だんだんと、あの日何があったのか思い出されてきた。
あの日俺たちは学校に遅れそうだった。
だが運悪く、開かずの信号機に引っかかってしまった。
そこで俺は、交通量が少ないから大丈夫だと思って、赤信号を飛び出したのだ。
眠は俺を止めようとして・・・
そして、車が飛び出して・・・
そして、そして、そして、そして、そして、そして、そして、そしてそしてそしてそしてそしてそしてそしてそしてそしてそしてそしてそしてそしてそしてそしてそしてそしてそしてそしてそしてそしてそして・・・・・・
「うぐっ、げえっ!!」
突然、恐ろしいほどの吐き気が襲い、胃のものを吐き出す。
といっても、いに食べ物は無いらしく、胃液を口の中から吐き出す。
「お、おい! 北野君! 大丈夫か!? おい君、早く桶を!」
「は、はいっ!」
看護師が慌てて病室から飛び出す。
「大丈夫か?」
真鍋先生が優しく俺の背中をさする。
今になって思うと、あの時の眠も、背中をさすってくれていたのか。
「先生・・・」
「なんだ?」
「眠は・・・眠は目覚めますか・・・?」
俺がそう聞くと、真鍋先生は少し苦渋の顔を浮かべた。
「・・・分からない。さっきも言ったとおり、彼女も君と同じ植物状態だ。いつ目覚めるのか、ひょっとしてもう一生目覚めないのか・・・だけどこれだけは言っておく。君が目を覚ましたのは『奇跡』だ」
その先生の言葉に、俺の目からはこれまでにないくらい、涙が溢れ出た。
「お、おい。どうした?」
真鍋先生は状況がつかめず、困惑した表情を浮かべるが、そんなのはもうどうでもよかった。
───俺は、全てを理解した。
眠───あの、バカ野郎・・・!!
バカ・・・本当にお前はバカだ! 大バカだ・・・!
なんで、なんでっ!
俺に相談しなかったんだよっ!!
なんで、なんでっ・・・!
ああ・・・
でも分かってる。
本当のバカは俺だ。
眠を信じきれず。
勝手に頭がおかしいと思い込んで。
それで、真意に気づかないまま、『助けられる』なんて・・・!
「本当に! 俺は───ぐうっ!! うああああああああ!!!」
俺の涙は止まらず、そのまま一晩泣き明かした。
ずっと、眠への謝罪の言葉を口にしながら───
***
あれから一週間がたった。
俺は順調に回復して、数日後にはもう退院できそうだ。
眠は───まだ眼を覚まさない。
やはり、『あの世界』に、まだいるのだろうか。
もしかしたら、もう眠はもう目が覚めないのかもしれない。
簡単に眼が覚めてしまったら、それこそ眠が浮かばれないだろう。
俺はそっと、眠の頭をなでる。
黒い、フワフワとしたきれいな髪だ。
「眠。
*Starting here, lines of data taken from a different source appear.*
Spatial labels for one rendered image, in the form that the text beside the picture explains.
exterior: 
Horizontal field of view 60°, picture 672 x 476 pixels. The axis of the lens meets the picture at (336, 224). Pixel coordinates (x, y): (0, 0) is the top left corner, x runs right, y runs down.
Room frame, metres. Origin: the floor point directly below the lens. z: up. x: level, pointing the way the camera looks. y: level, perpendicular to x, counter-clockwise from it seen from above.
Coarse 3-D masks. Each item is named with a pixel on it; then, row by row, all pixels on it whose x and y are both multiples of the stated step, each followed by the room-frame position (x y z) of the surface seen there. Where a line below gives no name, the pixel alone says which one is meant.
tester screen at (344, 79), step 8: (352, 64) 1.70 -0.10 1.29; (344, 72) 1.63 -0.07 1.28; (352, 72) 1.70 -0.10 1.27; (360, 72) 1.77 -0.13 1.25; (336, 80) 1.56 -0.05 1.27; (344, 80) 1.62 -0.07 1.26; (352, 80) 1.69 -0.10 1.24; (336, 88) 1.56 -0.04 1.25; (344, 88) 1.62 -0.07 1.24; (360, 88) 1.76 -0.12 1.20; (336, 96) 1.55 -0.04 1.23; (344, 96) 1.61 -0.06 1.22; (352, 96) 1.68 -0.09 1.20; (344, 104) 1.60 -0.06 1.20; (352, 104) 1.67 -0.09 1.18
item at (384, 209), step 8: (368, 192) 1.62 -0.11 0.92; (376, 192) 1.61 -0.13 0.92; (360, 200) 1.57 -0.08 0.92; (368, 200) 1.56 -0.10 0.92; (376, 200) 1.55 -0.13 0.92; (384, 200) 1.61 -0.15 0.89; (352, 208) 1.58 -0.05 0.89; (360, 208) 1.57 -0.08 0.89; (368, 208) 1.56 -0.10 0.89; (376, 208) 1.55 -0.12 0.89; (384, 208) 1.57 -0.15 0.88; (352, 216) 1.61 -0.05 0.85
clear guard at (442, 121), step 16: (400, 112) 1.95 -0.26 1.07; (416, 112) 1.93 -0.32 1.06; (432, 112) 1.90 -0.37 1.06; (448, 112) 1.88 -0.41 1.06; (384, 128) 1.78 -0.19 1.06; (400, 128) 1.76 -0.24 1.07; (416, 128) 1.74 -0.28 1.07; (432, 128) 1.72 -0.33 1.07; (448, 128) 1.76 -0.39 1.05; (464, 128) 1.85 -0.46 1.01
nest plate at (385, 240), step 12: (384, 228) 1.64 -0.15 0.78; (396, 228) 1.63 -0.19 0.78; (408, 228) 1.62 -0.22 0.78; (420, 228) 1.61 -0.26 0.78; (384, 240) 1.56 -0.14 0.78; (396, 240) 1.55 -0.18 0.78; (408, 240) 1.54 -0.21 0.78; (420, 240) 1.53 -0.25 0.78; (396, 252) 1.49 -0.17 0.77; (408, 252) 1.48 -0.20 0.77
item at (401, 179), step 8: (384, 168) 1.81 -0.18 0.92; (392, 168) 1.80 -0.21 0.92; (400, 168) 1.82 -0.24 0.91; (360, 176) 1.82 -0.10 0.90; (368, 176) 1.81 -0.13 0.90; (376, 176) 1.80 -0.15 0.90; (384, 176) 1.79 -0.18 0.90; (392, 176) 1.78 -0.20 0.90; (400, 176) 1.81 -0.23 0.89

お前。こんなきれいな髪してたんだなあ。こんなことにも気付かない俺って、ホントダメだなあ・・・。でも、寝ぼすけの俺がお前より早く起きたんだ。・・・いや、お前に起こされたのか・・・・・・。・・・俺はもしかしたら、お前を起こすことは出来ないかもしんないかもしれない。・・・はは、笑ってくれよ、俺にはこれしか出来ないんだ。───でも、安心しろよ。俺はお前を殺さない。お前が起きるまで、ずっと待ち続けてやるよ───」
そう言ったとき、───彼女が微かに、そっと微笑んだような気がした。
〈fin・・・?〉
この小説は構想時は2000、いっても5000字ほどの短編小説にするつもりでした。
だけどいつの間にか倍以上・・・!
このあとがきを書いているのも・・・(夜の)二時~!?
いつの間にこんな時間に・・・宿題残ってるのに・・・
さて、それはおいといて・・・w
この作品についてですが。
今回はよく分からないジャンルのものを書いてみました。
これはどれに分類されるんだろう・・・恋愛? ミステリー? ホラー?それともSF?
まあよく分からないので文学に今のところしています。
よく分からないと言えばこのストーリー。
あえて真相は全て出さないようにしたのですが・・・
楽しめたでしょうか?
もしかしたら、私の思いついたとおりの真相に行き着いた人もあれば、全然違う人もあれば、全くワカンネなんなの? この駄文。と思う方。様々いらっしゃると思います。
まあ、構想を考えたときは「おもしろいかも!」とか勝手に思ってましたが、文にするとありがちなストーリーになってしまったかもしれません。
そう思ってしまった方がいれば本当に申し訳ありませんでした。